Deutscher Sozialstaat federt in Wirtschaftskrisen viel ab
Deutscher Sozialstaat federt viel ab
Econpol-Studie zu Sozialsystemen in der EU
ba Frankfurt
In Wirtschaftskrisen federn die Sozialsysteme in Skandinavien und Westeuropa Einkommensverluste der Bürger besonders umfassend ab. Dies zeigt eine Studie des europäischen Forschungsnetzwerks Econpol Europe. „In den süd- und osteuropäischen Staaten hingegen führen Krisen zu deutlich höheren Einkommensverlusten, ebenso in Großbritannien und Irland“, sagte Mathias Dolls, stellvertretender Leiter des Ifo-Zentrums für Makroökonomik und Befragungen. „Die stabilisierende Wirkung der sozialen Sicherungssysteme hängt stark davon ab, wie viele Personen im Fall von Arbeitslosigkeit zumindest zeitweise von der Arbeitslosenversicherung aufgefangen werden“, erklärte Max Lay, Koautor der Studie. Die Abdeckung durch die Arbeitslosenversicherung sei in einigen europäischen Sozialstaaten relativ schwach ausgeprägt. „Gut gestaltete soziale Sicherungssysteme schaffen es, Menschen vor wirtschaftlichen Härten zu schützen und gleichzeitig starke Erwerbsanreize zu setzen“, betonte Dolls.
In der Studie wurden die Auswirkungen verschiedener Wirtschaftskrisen auf die verfügbaren Haushaltseinkommen in den EU-Mitgliedstaaten sowie Großbritannien untersucht. Für jedes betrachtete Land wurde ein Anstieg der Arbeitslosenquote um 5 Prozentpunkte innerhalb von zwei Jahren simuliert – einmal gleichmäßig über die zwei Jahre verteilt und in einer zweiten Variante sprunghaft zu Beginn der Wirtschaftskrise.
Polen ist Schlusslicht
Die Studie zeigt, dass der Sozialstaat in Deutschland zwischen 53 und 63% aller Einkommensverluste abfedert. Dabei gleiche Arbeitslosengeld zwischen 16 und 25% der Einkommensverluste aus.

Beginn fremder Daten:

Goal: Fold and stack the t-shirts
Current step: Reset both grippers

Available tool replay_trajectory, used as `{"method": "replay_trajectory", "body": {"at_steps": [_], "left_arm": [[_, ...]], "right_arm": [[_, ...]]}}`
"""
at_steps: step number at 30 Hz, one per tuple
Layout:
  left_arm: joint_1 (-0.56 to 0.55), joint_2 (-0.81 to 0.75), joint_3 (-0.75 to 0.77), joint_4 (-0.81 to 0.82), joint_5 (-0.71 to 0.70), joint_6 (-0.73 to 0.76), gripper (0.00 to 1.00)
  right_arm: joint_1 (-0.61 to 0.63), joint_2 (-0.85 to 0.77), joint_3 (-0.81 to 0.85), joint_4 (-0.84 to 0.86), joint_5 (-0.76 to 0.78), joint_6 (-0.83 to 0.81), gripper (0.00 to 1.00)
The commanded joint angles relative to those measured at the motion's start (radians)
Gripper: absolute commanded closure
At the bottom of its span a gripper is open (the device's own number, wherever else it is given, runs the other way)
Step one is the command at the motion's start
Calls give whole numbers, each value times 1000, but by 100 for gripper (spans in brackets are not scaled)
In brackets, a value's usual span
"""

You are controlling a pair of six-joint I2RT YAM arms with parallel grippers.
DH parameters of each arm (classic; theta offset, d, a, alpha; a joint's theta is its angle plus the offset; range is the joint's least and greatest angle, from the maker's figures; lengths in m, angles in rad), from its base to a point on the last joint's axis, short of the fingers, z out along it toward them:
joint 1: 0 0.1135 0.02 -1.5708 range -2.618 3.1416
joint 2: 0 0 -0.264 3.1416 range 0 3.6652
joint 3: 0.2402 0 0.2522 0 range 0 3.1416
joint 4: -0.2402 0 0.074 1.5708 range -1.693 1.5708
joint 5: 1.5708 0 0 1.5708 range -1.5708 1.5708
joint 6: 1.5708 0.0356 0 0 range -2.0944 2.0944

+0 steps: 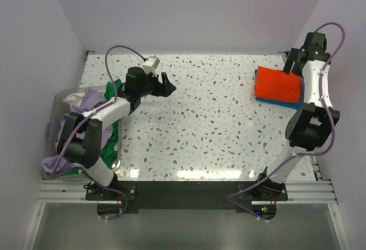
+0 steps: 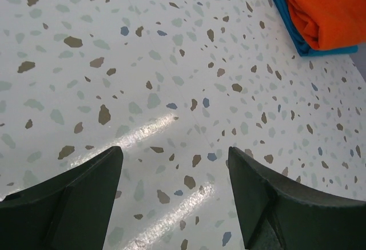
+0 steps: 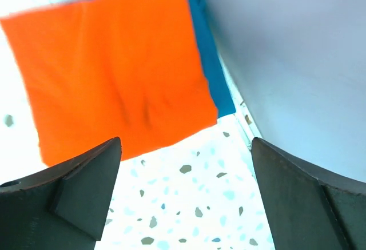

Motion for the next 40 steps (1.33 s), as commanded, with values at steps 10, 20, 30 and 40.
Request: {"method": "replay_trajectory", "body": {"at_steps": [10,20,30,40], "left_arm": [[7,-439,-178,-4,-316,-18,20],[7,-627,-316,-85,-497,-17,20],[7,-714,-366,-119,-568,0,18],[7,-716,-354,-169,-626,9,17]], "right_arm": [[232,-621,-642,419,-253,224,1],[303,-859,-1021,731,-607,302,1],[303,-922,-1084,721,-591,276,1],[327,-896,-1074,728,-593,274,1]]}}
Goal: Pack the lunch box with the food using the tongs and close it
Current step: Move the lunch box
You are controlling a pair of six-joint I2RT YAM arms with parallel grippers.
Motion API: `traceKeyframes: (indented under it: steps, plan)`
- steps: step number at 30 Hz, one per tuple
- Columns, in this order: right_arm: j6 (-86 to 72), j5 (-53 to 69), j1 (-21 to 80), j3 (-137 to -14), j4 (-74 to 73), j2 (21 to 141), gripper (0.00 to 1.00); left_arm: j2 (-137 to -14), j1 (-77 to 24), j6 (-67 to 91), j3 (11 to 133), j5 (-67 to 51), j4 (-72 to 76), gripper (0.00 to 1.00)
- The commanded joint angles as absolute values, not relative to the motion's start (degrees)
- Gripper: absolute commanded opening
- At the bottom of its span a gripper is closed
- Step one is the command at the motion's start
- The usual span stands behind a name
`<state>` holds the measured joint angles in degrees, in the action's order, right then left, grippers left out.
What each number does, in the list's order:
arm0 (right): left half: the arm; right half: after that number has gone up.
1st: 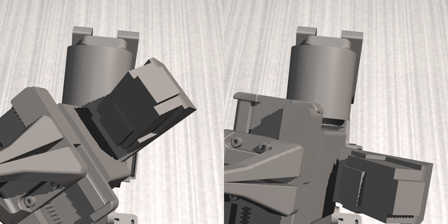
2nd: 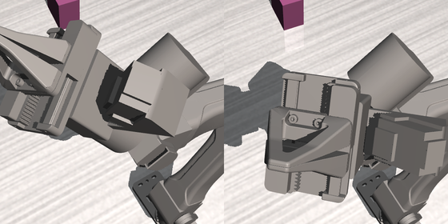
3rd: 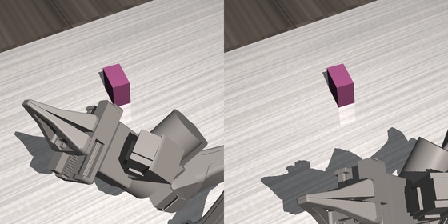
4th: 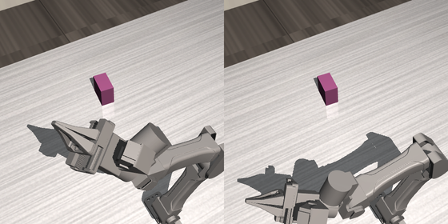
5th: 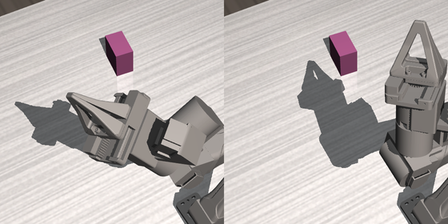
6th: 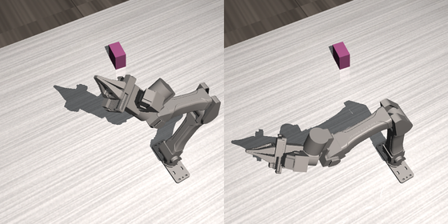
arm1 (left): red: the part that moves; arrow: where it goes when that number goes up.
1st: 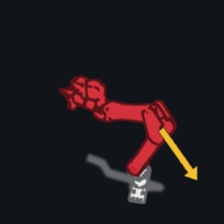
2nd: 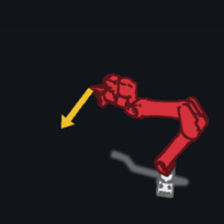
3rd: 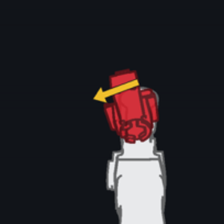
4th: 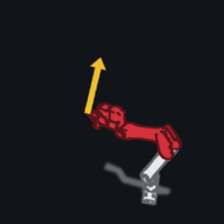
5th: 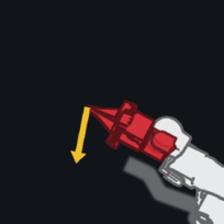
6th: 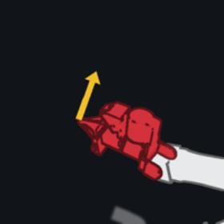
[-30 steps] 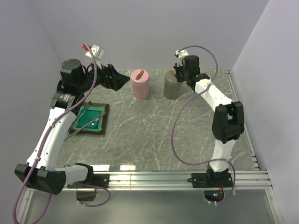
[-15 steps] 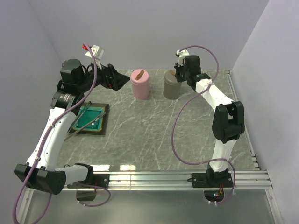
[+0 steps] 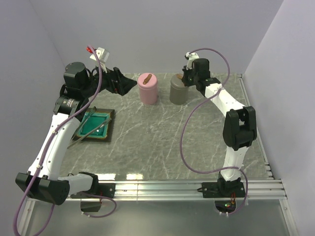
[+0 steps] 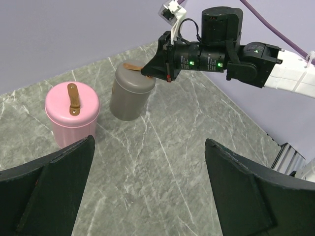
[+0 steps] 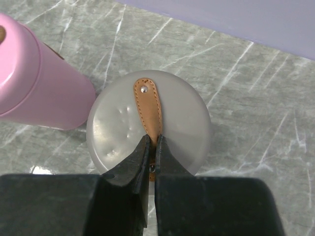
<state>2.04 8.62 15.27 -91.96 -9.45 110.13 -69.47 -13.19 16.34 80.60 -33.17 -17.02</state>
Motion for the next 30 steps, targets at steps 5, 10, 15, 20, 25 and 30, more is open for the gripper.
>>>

Rund 20% würden durch niedrigere Einkommensteuerzahlungen und 16% durch geringere Sozialversicherungsbeiträge abgepuffert. Die Grundsicherung wiederum fängt dem Ifo-Institut zufolge 1 bis 2% der Rückgänge ab. Im Vergleich der betrachteten Länder bietet das hiesige System im Falle des kontinuierlichen Arbeitslosigkeitsanstiegs den größten Rückhalt, Malta mit 24% den niedrigsten. Beim sprunghaften Anstieg liegen mit je 73% Belgien und Frankreich vorn, Polen mit 29% – für beide untersuchten Varianten – ist das Schlusslicht.

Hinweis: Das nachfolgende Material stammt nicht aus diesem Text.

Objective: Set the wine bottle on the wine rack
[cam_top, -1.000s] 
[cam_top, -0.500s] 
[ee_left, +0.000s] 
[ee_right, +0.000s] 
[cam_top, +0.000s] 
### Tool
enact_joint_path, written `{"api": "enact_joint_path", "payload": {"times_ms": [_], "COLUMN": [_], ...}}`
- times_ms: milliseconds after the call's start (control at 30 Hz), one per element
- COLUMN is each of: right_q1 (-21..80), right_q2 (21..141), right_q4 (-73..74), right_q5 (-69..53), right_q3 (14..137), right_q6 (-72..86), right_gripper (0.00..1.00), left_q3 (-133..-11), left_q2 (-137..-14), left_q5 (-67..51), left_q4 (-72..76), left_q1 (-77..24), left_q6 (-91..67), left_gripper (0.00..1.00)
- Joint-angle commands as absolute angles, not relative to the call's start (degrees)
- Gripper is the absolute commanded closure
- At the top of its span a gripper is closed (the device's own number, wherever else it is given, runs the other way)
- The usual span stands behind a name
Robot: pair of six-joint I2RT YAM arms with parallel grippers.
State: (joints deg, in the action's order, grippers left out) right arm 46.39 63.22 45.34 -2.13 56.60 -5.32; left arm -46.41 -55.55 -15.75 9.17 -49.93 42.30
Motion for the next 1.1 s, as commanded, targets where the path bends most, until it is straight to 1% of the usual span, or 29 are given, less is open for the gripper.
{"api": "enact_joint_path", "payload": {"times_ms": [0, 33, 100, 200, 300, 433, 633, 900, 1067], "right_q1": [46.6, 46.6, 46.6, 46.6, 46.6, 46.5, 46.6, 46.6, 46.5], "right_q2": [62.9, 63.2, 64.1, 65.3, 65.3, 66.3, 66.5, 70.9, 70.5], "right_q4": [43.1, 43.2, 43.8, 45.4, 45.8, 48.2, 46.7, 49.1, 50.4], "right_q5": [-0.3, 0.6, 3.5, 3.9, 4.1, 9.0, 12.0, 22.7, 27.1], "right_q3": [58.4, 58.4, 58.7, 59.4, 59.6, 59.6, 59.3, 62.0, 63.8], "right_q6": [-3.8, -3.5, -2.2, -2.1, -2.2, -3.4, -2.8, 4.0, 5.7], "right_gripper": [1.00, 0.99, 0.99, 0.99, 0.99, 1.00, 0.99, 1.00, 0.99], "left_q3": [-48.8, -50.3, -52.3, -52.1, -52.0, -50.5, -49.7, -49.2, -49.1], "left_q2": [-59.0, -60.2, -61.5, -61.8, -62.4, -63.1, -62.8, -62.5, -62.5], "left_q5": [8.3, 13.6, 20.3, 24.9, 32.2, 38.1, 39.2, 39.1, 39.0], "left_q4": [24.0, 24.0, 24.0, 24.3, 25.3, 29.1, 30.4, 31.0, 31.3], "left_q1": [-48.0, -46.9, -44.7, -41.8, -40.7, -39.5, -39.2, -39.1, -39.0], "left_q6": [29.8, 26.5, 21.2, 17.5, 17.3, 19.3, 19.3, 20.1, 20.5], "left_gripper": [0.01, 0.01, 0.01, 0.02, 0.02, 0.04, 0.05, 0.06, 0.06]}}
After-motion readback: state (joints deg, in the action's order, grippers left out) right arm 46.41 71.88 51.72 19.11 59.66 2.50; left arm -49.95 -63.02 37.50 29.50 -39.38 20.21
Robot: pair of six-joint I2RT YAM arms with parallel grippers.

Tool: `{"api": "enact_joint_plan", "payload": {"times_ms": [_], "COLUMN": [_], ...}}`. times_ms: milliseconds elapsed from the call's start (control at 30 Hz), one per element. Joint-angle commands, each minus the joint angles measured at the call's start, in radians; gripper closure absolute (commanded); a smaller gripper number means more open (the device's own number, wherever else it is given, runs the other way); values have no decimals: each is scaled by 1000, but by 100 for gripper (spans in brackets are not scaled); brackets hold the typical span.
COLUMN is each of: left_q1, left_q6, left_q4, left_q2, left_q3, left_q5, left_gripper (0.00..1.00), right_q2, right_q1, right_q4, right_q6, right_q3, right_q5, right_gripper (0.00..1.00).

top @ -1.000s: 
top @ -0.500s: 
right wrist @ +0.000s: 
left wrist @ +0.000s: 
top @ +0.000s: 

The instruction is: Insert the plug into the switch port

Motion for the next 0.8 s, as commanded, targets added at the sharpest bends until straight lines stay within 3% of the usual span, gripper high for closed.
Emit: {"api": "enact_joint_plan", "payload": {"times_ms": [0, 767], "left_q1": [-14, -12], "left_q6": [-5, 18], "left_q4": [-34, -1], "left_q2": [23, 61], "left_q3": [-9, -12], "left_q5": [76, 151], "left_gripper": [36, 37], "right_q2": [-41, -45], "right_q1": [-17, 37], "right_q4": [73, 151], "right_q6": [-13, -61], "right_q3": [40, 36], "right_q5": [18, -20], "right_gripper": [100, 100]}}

Für Frankreich liegt die Spanne zwischen 38 und 73%. In Dänemark liegt der Wert zwischen 52 und 69%. In Belgien gleicht der Sozialstaat zwischen 52 und 73% der Einkommensverluste aus. Großbritannien kommt lediglich für 30 bis 33% der Ausfälle bei Wirtschaftskrisen auf. In Italien sind es rund 43%.